→ **EXERCISE OBJECTIVE**
For the entries below, count the lines containing "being" and give only that number.

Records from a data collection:
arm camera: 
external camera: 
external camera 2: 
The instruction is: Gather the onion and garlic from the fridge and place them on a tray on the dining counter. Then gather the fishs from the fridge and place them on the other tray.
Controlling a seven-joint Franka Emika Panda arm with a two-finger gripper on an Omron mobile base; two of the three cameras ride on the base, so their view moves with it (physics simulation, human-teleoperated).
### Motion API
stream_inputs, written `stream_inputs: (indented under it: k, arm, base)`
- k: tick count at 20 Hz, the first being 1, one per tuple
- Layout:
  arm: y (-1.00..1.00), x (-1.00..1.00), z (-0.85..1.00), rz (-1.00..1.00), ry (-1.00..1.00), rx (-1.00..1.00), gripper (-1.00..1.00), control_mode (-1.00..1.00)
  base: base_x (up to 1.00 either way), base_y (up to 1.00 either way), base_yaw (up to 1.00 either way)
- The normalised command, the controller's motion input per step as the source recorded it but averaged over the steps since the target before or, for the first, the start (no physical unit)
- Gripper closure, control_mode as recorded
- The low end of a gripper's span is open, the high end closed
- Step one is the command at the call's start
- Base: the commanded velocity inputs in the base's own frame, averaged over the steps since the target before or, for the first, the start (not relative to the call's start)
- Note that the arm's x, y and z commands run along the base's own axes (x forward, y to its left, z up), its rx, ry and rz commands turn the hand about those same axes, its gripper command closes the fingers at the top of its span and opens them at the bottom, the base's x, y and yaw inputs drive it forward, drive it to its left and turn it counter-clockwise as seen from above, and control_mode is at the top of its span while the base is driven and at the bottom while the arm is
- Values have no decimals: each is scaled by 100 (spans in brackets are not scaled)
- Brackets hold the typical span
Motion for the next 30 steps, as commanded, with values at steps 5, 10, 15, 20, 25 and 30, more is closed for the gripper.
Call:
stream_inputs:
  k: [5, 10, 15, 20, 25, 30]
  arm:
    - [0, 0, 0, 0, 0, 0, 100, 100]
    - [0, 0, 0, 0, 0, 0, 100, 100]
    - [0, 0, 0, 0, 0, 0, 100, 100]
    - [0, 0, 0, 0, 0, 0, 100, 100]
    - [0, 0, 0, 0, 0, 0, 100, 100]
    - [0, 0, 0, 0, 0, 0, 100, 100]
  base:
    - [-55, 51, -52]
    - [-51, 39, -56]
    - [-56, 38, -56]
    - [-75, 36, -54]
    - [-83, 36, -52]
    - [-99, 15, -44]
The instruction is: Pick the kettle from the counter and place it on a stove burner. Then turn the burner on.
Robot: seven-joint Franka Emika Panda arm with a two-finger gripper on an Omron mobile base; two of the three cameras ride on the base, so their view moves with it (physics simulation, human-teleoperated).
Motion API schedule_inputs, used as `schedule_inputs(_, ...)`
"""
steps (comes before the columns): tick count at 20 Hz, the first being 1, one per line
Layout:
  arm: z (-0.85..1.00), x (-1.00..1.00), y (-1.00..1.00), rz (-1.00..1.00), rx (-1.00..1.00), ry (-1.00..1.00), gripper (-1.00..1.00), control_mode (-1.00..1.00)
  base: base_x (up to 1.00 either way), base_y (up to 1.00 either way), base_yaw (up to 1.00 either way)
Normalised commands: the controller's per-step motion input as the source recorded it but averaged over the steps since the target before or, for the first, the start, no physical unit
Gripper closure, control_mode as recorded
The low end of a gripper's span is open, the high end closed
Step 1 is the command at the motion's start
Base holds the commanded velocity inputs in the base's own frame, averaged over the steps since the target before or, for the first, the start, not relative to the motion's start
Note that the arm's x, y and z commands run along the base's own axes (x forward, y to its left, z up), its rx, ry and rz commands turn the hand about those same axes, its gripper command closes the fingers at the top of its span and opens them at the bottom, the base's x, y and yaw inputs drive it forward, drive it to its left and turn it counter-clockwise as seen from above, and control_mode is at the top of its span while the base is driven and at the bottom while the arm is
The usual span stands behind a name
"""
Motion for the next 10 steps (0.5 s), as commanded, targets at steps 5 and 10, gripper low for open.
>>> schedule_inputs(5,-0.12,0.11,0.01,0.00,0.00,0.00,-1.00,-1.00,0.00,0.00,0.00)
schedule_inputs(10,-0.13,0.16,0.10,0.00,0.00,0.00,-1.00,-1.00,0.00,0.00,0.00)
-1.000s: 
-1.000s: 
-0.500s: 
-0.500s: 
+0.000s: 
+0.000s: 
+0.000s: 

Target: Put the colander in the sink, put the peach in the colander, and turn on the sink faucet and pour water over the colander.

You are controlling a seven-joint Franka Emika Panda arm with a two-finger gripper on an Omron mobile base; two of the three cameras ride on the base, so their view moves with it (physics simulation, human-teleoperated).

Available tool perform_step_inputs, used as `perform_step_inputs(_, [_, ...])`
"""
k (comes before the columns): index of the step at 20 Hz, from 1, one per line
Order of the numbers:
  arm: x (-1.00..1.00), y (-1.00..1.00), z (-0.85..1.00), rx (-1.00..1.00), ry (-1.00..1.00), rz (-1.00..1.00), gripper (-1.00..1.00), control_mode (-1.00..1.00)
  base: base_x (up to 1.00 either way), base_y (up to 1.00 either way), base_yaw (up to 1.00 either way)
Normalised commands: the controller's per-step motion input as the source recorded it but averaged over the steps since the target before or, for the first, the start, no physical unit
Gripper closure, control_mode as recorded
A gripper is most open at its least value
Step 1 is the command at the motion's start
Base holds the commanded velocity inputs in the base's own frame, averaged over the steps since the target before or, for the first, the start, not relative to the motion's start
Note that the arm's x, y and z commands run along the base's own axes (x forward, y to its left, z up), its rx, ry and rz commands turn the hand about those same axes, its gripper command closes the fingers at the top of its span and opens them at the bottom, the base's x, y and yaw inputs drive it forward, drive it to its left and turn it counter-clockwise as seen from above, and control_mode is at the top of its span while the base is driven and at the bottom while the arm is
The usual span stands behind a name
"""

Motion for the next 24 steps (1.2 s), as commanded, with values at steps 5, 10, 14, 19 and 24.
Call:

→ **TASK RESPONSE**
2